Very deep networks with repeating elements

As we already noticed in AlexNet, the number of layers in networks keeps on increasing. This means that it becomes extremely tedious to write code that piles on one layer after the other manually. Fortunately, programming languages have a wonderful fix for this: subroutines and loops. This way we can express networks as code. Just like we would use a for loop to count from 1 to 10, we’ll use code to combine layers. The first network that had this structure was VGG.

VGG

We begin with the usual import ritual

In [ ]:
from __future__ import print_function
import mxnet as mx
from mxnet import nd, autograd
from mxnet import gluon
import numpy as np
mx.random.seed(1)
In [ ]:
ctx = mx.gpu()

Load up a dataset

In [ ]:
batch_size = 64

def transform(data, label):
    return nd.transpose(data.astype(np.float32), (2,0,1))/255, label.astype(np.float32)

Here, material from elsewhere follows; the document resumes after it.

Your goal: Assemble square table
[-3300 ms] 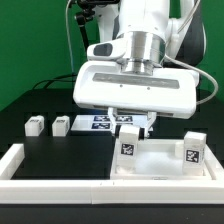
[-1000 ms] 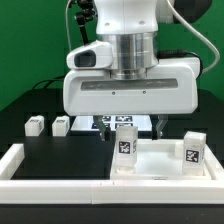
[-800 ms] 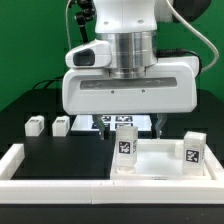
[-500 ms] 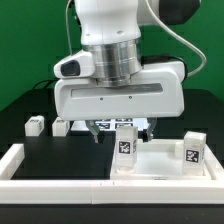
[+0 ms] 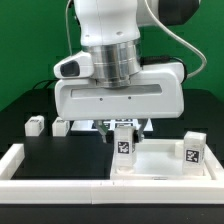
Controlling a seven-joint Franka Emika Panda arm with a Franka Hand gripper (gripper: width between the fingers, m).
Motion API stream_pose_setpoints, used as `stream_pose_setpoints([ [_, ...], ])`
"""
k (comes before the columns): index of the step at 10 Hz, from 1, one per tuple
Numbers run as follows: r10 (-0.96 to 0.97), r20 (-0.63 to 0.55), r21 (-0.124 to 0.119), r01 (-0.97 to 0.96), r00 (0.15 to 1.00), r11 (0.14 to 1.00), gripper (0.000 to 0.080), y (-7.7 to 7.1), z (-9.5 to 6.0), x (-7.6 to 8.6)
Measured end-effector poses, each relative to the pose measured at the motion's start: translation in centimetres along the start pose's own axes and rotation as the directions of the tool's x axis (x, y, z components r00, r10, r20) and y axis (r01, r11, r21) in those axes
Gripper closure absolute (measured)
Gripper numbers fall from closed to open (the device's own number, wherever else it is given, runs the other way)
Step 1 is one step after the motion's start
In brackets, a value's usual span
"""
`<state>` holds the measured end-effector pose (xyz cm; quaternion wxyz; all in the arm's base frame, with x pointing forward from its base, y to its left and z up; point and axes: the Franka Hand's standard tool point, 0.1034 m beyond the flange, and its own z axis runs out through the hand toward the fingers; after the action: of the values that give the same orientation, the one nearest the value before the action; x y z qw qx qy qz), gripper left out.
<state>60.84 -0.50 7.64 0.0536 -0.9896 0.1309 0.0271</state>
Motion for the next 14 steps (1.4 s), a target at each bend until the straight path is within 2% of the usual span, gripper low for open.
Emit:
stream_pose_setpoints([
  [1, 0.093, 0.0, 0.0, -0.093, 0.996, 0.996, 0.0511, 0.0, 0.0, 0.0],
  [5, 0.33, 0.0, 0.001, -0.33, 0.944, 0.944, 0.0511, 0.0, 0.1, 0.0],
  [6, 0.441, 0.004, 0.017, -0.441, 0.898, 0.897, 0.0511, 0.0, 0.1, 0.2],
  [9, 0.724, 0.016, 0.016, -0.724, 0.689, 0.689, 0.0509, -0.6, 0.2, 0.6],
  [10, 0.826, 0.019, 0.034, -0.826, 0.563, 0.562, 0.0509, -1.0, 0.2, 0.9],
  [11, 0.893, 0.015, 0.066, -0.891, 0.45, 0.449, 0.0509, -1.4, 0.3, 1.2],
  [13, 0.974, 0.021, 0.087, -0.971, 0.224, 0.221, 0.0509, -1.9, 0.3, 1.4],
  [14, 0.975, 0.021, 0.086, -0.972, 0.222, 0.219, 0.0509, -1.9, 0.2, 1.4],
])
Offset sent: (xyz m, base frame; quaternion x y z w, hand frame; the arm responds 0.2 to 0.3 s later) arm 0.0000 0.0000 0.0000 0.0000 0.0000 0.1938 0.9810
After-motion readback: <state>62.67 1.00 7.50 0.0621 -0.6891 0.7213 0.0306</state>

train_data = mx.gluon.data.DataLoader(mx.gluon.data.vision.MNIST(train=True, transform=transform),
                                      batch_size, shuffle=True)
test_data = mx.gluon.data.DataLoader(mx.gluon.data.vision.MNIST(train=False, transform=transform),
                                     batch_size, shuffle=False)

The VGG architecture

A key aspect of VGG was to use many convolutional blocks with relatively narrow kernels, followed by a max-pooling step and to repeat this block multiple times. What is pretty neat about the code below is that we use functions to return network blocks. These are then combined to larger networks (e.g. in vgg_stack) and this allows us to construct VGG from components. What is particularly useful here is that we can use it to reparameterize the architecture simply by changing a few lines rather than adding and removing many lines of network definitions.

In [ ]:
from mxnet.gluon import nn

def vgg_block(num_convs, channels):
    out = nn.Sequential()
    for _ in range(num_convs):
        out.add(nn.Conv2D(channels=channels, kernel_size=3,
                      padding=1, activation='relu'))
    out.add(nn.MaxPool2D(pool_size=2, strides=2))
    return out

def vgg_stack(architecture):
    out = nn.Sequential()
    for (num_convs, channels) in architecture:
        out.add(vgg_block(num_convs, channels))
    return out

num_outputs = 10
architecture = ((1,64), (1,128), (2,256), (2,512))
net = nn.Sequential()
with net.name_scope():
    net.add(vgg_stack(architecture))
    net.add(nn.Flatten())
    net.add(nn.Dense(512, activation="relu"))
    net.add(nn.Dropout(.5))
    net.add(nn.Dense(512, activation="relu"))
    net.add(nn.Dropout(.5))
    net.add(nn.Dense(num_outputs))

Initialize parameters

In [ ]:
net.collect_params().initialize(mx.init.Xavier(magnitude=2.24), ctx=ctx)

Optimizer

In [ ]:
trainer = gluon.Trainer(net.collect_params(), 'sgd', {'learning_rate': .05})

Softmax cross-entropy loss

In [ ]:
softmax_cross_entropy = gluon.loss.SoftmaxCrossEntropyLoss()

Evaluation loop

In [ ]:
def evaluate_accuracy(data_iterator, net):
    acc = mx.metric.Accuracy()
    for d, l in data_iterator:
        data = d.as_in_context(ctx)
        label = l.as_in_context(ctx)
        output = net(data)
        predictions = nd.argmax(output, axis=1)
        acc.update(preds=predictions, labels=label)
    return acc.get()[1]

Training loop

In [ ]:
###########################
#  Only one epoch so tests can run quickly, increase this variable to actually run
###########################
epochs = 1
smoothing_constant = .01

for e in range(epochs):
    for i, (d, l) in enumerate(train_data):
        data = d.as_in_context(ctx)
        label = l.as_in_context(ctx)
        with autograd.record():
            output = net(data)
            loss = softmax_cross_entropy(output, label)
        loss.backward()
        trainer.step(data.shape[0])

        ##########################
        #  Keep a moving average of the losses
        ##########################
        curr_loss = nd.mean(loss).asscalar()
        moving_loss = (curr_loss if ((i == 0) and (e == 0))
                       else (1 - smoothing_constant) * moving_loss + smoothing_constant * curr_loss)

        if i > 0 and i % 200 == 0:
            print('Batch %d. Loss: %f' % (i, moving_loss))

    test_accuracy = evaluate_accuracy(test_data, net)
    train_accuracy = evaluate_accuracy(train_data, net)
    print("Epoch %s. Loss: %s, Train_acc %s, Test_acc %s" % (e, moving_loss, train_accuracy, test_accuracy))